In our experience, the TO was reached in 66.1% of the patients, a percentage which is similar to other case series of hepatobiliary surgery [6, 26, 27]; all DSS showed a significant ability to predict whether the TO was reached, but only between high-risk classes and lower difficulty classes; only Kawaguchi score was able to discriminate between low-risk and moderate risk classes.

Given these results that suggested that other factors are implied in determining the considered outcomes in our experience, random forest models were created to investigate the real “importance” of those DSS in predicting the considered outcomes. The best performing DSS according to this analysis was Kawaguchi, that was the most important variable in predicting two out of three operative outcomes (blood losses and conversion) and length of stay, the best performing DSS in predicting the composite PostOperative Outcome, and the only other DSS important in predicting TO with Halls score. Moreover, the Iwate score was the most important in predicting operative time and was among the top-ranking variables also for blood losses, need for conversion, so it is no surprise that it ranked as the most important variable in predicting the composite Operative Outcome.

From the results of this study Kawaguchi and Iwate score, that are based more on technical aspects, predict well the operative outcomes, while textbook outcome, which is a more patient-centered mean of quality evaluation, is better predicted by Halls score, that otherwise performed poorly. Other validation analyses recently conducted suggested that Kawaguchi DSS, given its simplicity and its good results, should be preferred to the others and underline how technical aspects tend to be in the end the most important ones in predicting worse operative and short-term outcomes [25, 28].

One of the most interesting of our results is that throughout all the conducted analysis no DSS showed any correlation with or importance in predicting complications, both overall or severe; the most important variable, among those considered, in predicting complications were liver and patient-related factors such as liver histology, portal hypertension, ASA score, and comorbidities.

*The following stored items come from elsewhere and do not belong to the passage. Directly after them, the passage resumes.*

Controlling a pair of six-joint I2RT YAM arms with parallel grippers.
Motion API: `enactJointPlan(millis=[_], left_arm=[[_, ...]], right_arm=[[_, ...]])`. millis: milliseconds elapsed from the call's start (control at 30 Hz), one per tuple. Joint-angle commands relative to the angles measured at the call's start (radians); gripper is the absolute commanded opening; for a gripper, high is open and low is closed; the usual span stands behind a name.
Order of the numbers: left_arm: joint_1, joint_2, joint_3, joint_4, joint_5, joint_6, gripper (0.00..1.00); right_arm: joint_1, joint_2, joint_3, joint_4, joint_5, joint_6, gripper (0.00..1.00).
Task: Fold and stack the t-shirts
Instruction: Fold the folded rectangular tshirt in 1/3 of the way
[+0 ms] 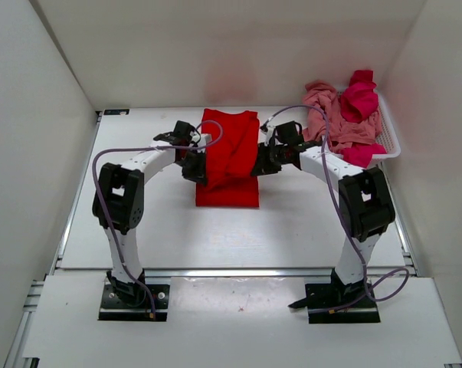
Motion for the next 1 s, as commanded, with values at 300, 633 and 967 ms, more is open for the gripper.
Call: enactJointPlan(millis=[300,633,967], left_arm=[[0.043,0.075,0.136,0.032,-0.004,-0.035,0.25],[0.117,0.046,0.251,0.029,-0.056,-0.027,0.83],[0.134,-0.084,0.199,-0.023,-0.019,0.293,0.61]], right_arm=[[-0.023,0.122,0.083,0.056,0.006,0.022,0.27],[-0.012,0.235,0.406,-0.006,0.184,-0.093,0.52],[0.057,0.058,0.223,-0.035,0.208,-0.182,0.22]])
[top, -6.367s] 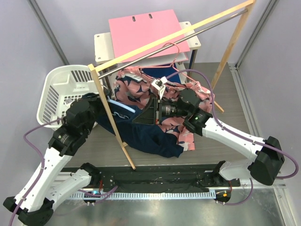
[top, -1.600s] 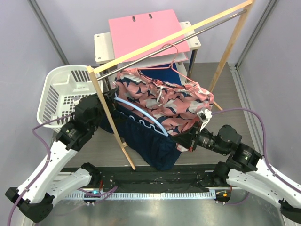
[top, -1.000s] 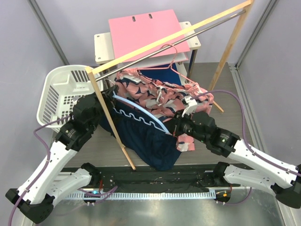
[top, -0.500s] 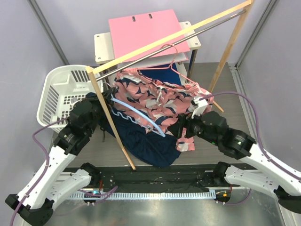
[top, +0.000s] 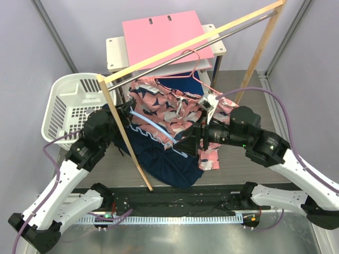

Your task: Remove the shorts from the hanger

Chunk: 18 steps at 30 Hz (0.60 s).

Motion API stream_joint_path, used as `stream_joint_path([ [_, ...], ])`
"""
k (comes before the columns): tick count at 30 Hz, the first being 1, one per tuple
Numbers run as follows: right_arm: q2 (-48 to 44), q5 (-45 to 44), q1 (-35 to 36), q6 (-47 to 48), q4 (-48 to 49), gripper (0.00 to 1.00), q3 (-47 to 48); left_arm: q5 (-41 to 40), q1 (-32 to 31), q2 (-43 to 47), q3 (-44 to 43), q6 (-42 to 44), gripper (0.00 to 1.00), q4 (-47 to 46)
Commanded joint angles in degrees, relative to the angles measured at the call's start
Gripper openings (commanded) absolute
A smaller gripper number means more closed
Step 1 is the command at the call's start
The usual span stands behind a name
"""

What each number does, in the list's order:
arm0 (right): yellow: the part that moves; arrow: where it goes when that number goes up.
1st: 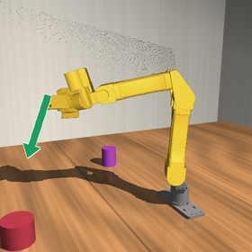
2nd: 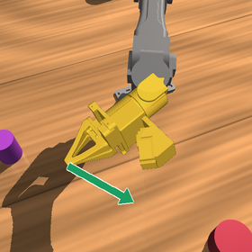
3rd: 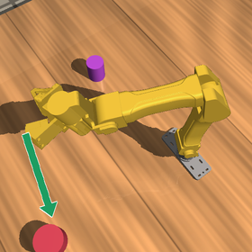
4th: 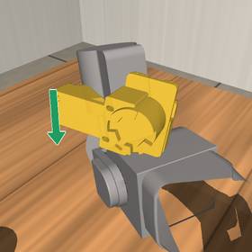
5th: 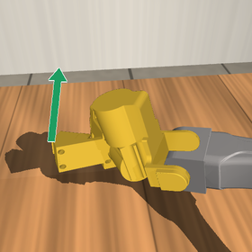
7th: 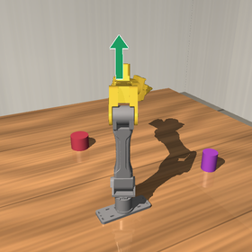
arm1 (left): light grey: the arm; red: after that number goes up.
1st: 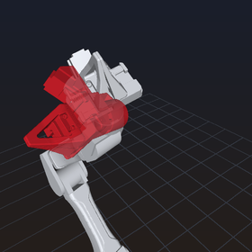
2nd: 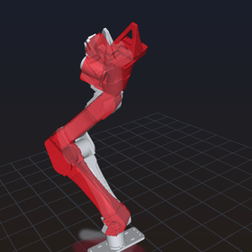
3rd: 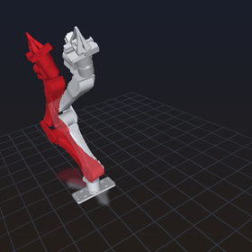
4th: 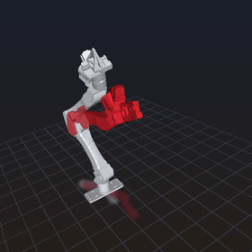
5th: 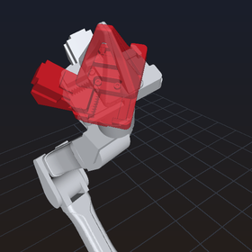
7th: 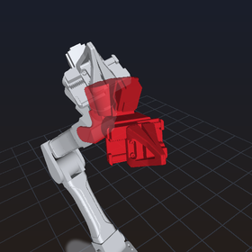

While we found out that Kawaguchi DSS has the best performance in our experience, we can say that the technical aspects cannot completely explain the occurrence of complications in our case series, and while they have a notable impact in predicting operative outcome, patient-related factors probably have a more important role in predicting short-term outcomes.

The results of the present study should be considered according to the presence of limitations: the retrospective nature of the study, even if data are collected in a prospectively maintained database. Although the mono-centricity nature of the study is a limitation it should be underlined that standardization of treatment, in patient selection criteria and postoperative management can provide a more accurate evaluation of DSS performance. The strengths of the study are the large number of patients involved in a small period of time and the use of the random forest models, a statistical analysis that tends to limit the “overfitting effect” that is usually imputed to the DSS [2], and underlining the real importance of the DSS in predicting operative and short-term outcomes. Moreover, to the best of our knowledge, this is the first study that investigated how well DSS predict composite outcomes such as textbook outcomes.

Conclusions

According to our results DDS are significantly related to surgical complexity and short-term outcomes, Kawaguchi and Iwate DSS showed the best performance in predicting operative outcomes; while Halls score was the most important variable in predicting textbook outcome. Interestingly, none of the DSS showed any correlation with or importance in predicting overall and severe postoperative complications.